Problem requirements: Each line of the data holding "base" should be found and copied.

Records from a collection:

■ ■ ■ ■ ■ ■ ■

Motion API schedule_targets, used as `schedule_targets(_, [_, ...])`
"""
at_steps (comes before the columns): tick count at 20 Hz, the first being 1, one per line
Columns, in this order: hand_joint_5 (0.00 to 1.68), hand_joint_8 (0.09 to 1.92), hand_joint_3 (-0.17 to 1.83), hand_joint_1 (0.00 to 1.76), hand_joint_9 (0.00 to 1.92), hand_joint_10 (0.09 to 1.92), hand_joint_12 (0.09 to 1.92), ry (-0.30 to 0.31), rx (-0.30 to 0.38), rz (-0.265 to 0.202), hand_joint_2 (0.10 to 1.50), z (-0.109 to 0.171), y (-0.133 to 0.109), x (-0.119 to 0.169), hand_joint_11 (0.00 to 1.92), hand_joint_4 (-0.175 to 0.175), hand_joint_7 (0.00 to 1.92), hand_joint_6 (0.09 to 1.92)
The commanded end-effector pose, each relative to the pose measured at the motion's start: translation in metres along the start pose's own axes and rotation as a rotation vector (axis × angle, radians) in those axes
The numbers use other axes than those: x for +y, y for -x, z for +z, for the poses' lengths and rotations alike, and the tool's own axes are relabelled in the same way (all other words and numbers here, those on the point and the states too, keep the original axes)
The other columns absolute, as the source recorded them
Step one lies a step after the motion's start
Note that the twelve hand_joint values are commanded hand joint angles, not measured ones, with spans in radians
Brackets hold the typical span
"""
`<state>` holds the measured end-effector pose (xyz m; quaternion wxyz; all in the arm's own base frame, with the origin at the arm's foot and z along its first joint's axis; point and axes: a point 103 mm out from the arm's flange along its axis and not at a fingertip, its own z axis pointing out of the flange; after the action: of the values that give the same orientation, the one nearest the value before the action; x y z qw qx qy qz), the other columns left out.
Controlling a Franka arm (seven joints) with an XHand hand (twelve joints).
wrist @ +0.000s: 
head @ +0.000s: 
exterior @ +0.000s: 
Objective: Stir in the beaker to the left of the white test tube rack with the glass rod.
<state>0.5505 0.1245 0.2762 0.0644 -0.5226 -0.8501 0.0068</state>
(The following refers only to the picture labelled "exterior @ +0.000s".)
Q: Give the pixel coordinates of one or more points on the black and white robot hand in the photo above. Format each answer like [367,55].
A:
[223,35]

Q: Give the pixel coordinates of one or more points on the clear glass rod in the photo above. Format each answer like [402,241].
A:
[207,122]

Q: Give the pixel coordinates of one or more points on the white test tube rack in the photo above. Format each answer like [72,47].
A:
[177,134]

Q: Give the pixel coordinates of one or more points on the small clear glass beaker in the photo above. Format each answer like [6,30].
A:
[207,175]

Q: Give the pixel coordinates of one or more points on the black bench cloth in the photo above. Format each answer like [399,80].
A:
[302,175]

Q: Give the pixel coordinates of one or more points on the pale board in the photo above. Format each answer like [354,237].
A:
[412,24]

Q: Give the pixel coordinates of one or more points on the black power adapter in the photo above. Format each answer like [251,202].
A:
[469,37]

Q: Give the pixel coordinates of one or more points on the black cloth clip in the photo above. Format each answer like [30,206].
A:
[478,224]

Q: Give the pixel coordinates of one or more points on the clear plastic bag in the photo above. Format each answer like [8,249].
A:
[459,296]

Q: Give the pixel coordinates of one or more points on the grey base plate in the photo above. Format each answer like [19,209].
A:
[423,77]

■ ■ ■ ■ ■ ■ ■

Response below:
`<state>` holds the measured end-effector pose (xyz m; quaternion wxyz; all in the arm's own base frame, with the origin at the arm's foot and z along its first joint's axis; point and axes: a point 103 mm out from the arm's flange along its axis and not at a fingertip, its own z axis pointing out of the flange; after the action: of the values that give the same orientation, the one nearest the value before the action; x y z qw qx qy qz), the other columns left out.
Q: Give the pixel coordinates of one or more points on the grey base plate in the photo above. Format each answer like [19,209].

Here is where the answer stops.